§ **WHAT YOU SHOULD DO**
Write every entry out again, exactly as given.

#### DATA SHOWN

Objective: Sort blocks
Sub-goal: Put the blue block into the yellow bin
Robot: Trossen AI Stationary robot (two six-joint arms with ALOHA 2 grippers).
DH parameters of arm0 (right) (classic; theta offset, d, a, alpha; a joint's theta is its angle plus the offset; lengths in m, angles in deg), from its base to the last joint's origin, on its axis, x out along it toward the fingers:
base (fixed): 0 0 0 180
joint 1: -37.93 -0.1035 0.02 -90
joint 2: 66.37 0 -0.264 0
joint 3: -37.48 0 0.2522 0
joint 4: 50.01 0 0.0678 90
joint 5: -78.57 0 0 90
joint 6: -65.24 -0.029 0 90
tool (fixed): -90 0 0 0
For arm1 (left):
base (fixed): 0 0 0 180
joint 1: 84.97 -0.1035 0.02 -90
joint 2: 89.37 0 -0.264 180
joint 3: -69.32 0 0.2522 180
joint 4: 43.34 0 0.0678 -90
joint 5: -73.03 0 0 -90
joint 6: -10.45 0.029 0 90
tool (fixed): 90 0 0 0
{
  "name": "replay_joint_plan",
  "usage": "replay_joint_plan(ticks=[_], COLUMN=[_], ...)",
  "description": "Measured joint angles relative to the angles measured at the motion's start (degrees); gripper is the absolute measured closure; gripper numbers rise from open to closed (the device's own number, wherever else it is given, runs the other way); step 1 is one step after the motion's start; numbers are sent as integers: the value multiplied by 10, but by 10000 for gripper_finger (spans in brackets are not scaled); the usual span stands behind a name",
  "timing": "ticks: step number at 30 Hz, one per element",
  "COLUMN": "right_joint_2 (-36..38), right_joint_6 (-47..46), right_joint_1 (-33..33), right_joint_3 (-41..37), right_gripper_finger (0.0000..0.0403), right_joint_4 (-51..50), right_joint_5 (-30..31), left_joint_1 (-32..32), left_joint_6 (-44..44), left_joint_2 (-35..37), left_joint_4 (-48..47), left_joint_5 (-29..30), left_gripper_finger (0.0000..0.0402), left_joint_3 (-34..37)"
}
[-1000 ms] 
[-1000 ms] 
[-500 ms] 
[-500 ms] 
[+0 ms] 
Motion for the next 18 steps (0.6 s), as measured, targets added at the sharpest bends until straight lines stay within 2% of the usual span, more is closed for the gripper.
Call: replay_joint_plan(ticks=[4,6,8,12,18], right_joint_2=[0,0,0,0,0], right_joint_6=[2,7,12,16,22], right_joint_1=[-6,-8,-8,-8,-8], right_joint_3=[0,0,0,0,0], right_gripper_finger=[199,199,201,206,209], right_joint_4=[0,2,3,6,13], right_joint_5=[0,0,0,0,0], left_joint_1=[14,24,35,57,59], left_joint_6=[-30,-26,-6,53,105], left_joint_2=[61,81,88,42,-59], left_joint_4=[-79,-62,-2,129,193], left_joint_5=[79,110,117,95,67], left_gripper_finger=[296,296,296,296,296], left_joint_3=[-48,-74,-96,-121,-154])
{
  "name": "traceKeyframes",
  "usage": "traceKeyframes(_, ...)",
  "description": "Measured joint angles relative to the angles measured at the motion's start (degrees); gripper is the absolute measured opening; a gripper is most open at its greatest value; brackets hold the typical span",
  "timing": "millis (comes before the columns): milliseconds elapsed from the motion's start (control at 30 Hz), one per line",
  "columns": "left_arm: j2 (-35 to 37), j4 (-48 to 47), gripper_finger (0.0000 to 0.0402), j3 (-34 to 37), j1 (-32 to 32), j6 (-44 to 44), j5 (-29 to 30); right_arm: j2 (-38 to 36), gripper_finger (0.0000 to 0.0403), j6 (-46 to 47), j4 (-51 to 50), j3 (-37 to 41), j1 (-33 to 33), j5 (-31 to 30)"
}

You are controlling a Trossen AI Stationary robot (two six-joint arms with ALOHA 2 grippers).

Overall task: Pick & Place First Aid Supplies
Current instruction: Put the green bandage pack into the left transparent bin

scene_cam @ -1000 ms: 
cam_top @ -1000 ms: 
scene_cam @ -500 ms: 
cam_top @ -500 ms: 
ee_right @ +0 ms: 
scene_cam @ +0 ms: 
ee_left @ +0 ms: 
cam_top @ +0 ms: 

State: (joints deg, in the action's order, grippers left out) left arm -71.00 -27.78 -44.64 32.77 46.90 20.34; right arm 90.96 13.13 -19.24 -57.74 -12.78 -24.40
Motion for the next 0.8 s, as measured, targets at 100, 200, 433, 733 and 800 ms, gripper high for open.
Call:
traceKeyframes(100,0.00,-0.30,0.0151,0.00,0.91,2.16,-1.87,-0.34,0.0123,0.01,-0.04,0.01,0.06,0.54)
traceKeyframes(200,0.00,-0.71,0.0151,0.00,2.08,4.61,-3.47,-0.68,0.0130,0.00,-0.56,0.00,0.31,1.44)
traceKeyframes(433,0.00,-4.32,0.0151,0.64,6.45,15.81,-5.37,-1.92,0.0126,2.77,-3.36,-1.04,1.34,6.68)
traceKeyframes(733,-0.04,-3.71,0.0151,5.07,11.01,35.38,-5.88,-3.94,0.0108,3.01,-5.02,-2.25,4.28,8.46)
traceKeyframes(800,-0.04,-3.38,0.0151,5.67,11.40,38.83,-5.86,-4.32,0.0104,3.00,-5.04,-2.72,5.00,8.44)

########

§ **FINISHED EXERCISE**
Objective: Sort blocks
Sub-goal: Put the blue block into the yellow bin
Robot: Trossen AI Stationary robot (two six-joint arms with ALOHA 2 grippers).
DH parameters of arm0 (right) (classic; theta offset, d, a, alpha; a joint's theta is its angle plus the offset; lengths in m, angles in deg), from its base to the last joint's origin, on its axis, x out along it toward the fingers:
base (fixed): 0 0 0 180
joint 1: -37.93 -0.1035 0.02 -90
joint 2: 66.37 0 -0.264 0
joint 3: -37.48 0 0.2522 0
joint 4: 50.01 0 0.0678 90
joint 5: -78.57 0 0 90
joint 6: -65.24 -0.029 0 90
tool (fixed): -90 0 0 0
For arm1 (left):
base (fixed): 0 0 0 180
joint 1: 84.97 -0.1035 0.02 -90
joint 2: 89.37 0 -0.264 180
joint 3: -69.32 0 0.2522 180
joint 4: 43.34 0 0.0678 -90
joint 5: -73.03 0 0 -90
joint 6: -10.45 0.029 0 90
tool (fixed): 90 0 0 0
{
  "name": "replay_joint_plan",
  "usage": "replay_joint_plan(ticks=[_], COLUMN=[_], ...)",
  "description": "Measured joint angles relative to the angles measured at the motion's start (degrees); gripper is the absolute measured closure; gripper numbers rise from open to closed (the device's own number, wherever else it is given, runs the other way); step 1 is one step after the motion's start; numbers are sent as integers: the value multiplied by 10, but by 10000 for gripper_finger (spans in brackets are not scaled); the usual span stands behind a name",
  "timing": "ticks: step number at 30 Hz, one per element",
  "COLUMN": "right_joint_2 (-36..38), right_joint_6 (-47..46), right_joint_1 (-33..33), right_joint_3 (-41..37), right_gripper_finger (0.0000..0.0403), right_joint_4 (-51..50), right_joint_5 (-30..31), left_joint_1 (-32..32), left_joint_6 (-44..44), left_joint_2 (-35..37), left_joint_4 (-48..47), left_joint_5 (-29..30), left_gripper_finger (0.0000..0.0402), left_joint_3 (-34..37)"
}
[-1000 ms] 
[-1000 ms] 
[-500 ms] 
[-500 ms] 
[+0 ms] 
Motion for the next 18 steps (0.6 s), as measured, targets added at the sharpest bends until straight lines stay within 2% of the usual span, more is closed for the gripper.
Call: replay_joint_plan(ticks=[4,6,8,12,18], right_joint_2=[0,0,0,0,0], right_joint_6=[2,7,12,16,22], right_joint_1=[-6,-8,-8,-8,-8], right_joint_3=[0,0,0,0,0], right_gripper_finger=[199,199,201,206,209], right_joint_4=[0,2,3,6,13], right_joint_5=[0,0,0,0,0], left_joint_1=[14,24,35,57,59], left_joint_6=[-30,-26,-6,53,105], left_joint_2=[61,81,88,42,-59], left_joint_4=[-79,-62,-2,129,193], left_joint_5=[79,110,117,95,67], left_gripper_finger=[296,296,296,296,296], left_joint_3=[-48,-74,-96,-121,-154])
{
  "name": "traceKeyframes",
  "usage": "traceKeyframes(_, ...)",
  "description": "Measured joint angles relative to the angles measured at the motion's start (degrees); gripper is the absolute measured opening; a gripper is most open at its greatest value; brackets hold the typical span",
  "timing": "millis (comes before the columns): milliseconds elapsed from the motion's start (control at 30 Hz), one per line",
  "columns": "left_arm: j2 (-35 to 37), j4 (-48 to 47), gripper_finger (0.0000 to 0.0402), j3 (-34 to 37), j1 (-32 to 32), j6 (-44 to 44), j5 (-29 to 30); right_arm: j2 (-38 to 36), gripper_finger (0.0000 to 0.0403), j6 (-46 to 47), j4 (-51 to 50), j3 (-37 to 41), j1 (-33 to 33), j5 (-31 to 30)"
}

You are controlling a Trossen AI Stationary robot (two six-joint arms with ALOHA 2 grippers).

Overall task: Pick & Place First Aid Supplies
Current instruction: Put the green bandage pack into the left transparent bin

scene_cam @ -1000 ms: 
cam_top @ -1000 ms: 
scene_cam @ -500 ms: 
cam_top @ -500 ms: 
ee_right @ +0 ms: 
scene_cam @ +0 ms: 
ee_left @ +0 ms: 
cam_top @ +0 ms: 

State: (joints deg, in the action's order, grippers left out) left arm -71.00 -27.78 -44.64 32.77 46.90 20.34; right arm 90.96 13.13 -19.24 -57.74 -12.78 -24.40
Motion for the next 0.8 s, as measured, targets at 100, 200, 433, 733 and 800 ms, gripper high for open.
Call:
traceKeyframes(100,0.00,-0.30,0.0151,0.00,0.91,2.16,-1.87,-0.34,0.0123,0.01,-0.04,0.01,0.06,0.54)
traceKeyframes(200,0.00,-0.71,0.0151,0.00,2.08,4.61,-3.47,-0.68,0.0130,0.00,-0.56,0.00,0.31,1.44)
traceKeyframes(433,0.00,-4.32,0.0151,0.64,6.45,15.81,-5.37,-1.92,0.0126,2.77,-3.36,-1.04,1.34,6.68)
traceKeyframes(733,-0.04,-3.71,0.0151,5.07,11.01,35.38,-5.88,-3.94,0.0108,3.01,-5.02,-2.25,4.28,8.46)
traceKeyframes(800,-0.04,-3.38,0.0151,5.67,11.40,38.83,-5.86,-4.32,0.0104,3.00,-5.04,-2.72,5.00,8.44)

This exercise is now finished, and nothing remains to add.